Each line from the top of the listing down to and including the line with "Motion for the" must be duplicated exactly; pictures are to be skipped.

──────── DATA ────────

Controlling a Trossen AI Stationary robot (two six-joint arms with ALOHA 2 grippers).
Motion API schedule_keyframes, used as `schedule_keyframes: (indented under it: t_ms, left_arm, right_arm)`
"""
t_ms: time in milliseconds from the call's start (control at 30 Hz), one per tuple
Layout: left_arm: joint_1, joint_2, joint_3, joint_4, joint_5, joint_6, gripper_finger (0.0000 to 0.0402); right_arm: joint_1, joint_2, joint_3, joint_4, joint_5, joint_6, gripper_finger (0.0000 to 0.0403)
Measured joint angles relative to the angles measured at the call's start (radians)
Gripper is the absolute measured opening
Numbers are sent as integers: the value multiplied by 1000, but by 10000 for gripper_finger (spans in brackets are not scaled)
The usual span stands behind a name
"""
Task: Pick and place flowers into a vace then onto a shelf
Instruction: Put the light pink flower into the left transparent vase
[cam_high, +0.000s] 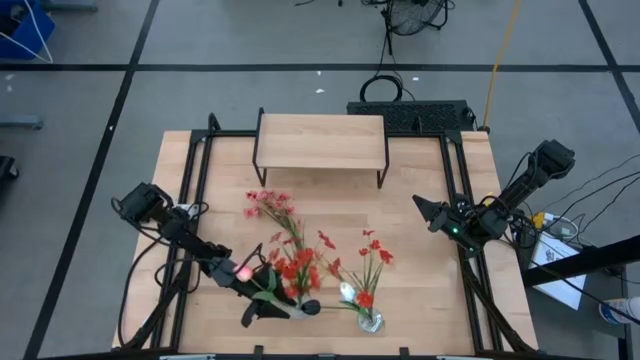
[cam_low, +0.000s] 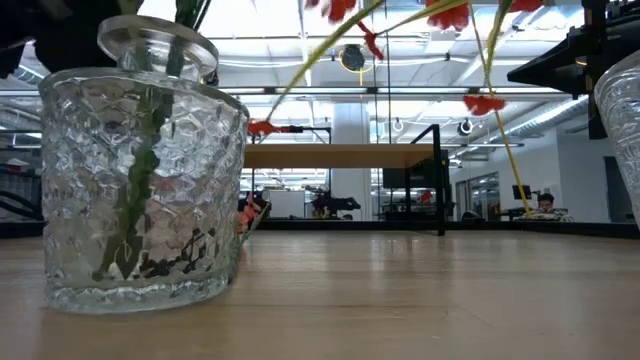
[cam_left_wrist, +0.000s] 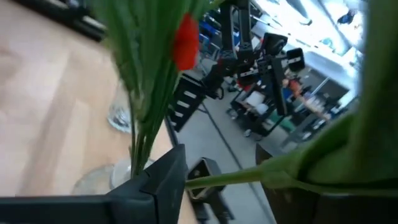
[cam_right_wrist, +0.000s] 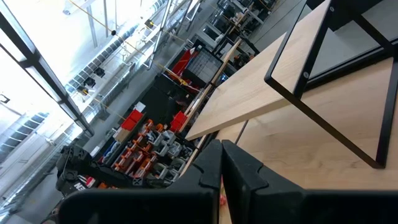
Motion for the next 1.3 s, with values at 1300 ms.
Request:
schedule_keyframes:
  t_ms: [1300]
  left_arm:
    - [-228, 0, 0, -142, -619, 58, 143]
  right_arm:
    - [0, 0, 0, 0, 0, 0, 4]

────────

* FINISHED TASK
Controlling a Trossen AI Stationary robot (two six-joint arms with ALOHA 2 grippers).
Motion API schedule_keyframes, used as `schedule_keyframes: (indented under it: t_ms, left_arm, right_arm)`
"""
t_ms: time in milliseconds from the call's start (control at 30 Hz), one per tuple
Layout: left_arm: joint_1, joint_2, joint_3, joint_4, joint_5, joint_6, gripper_finger (0.0000 to 0.0402); right_arm: joint_1, joint_2, joint_3, joint_4, joint_5, joint_6, gripper_finger (0.0000 to 0.0403)
Measured joint angles relative to the angles measured at the call's start (radians)
Gripper is the absolute measured opening
Numbers are sent as integers: the value multiplied by 1000, but by 10000 for gripper_finger (spans in brackets are not scaled)
The usual span stands behind a name
"""
Task: Pick and place flowers into a vace then onto a shelf
Instruction: Put the light pink flower into the left transparent vase
[cam_high, +0.000s] 
[cam_low, +0.000s] 
[cam_left_wrist, +0.000s] 
[cam_right_wrist, +0.000s] 
Motion for the next 1.3 s, with values at 1300 ms.

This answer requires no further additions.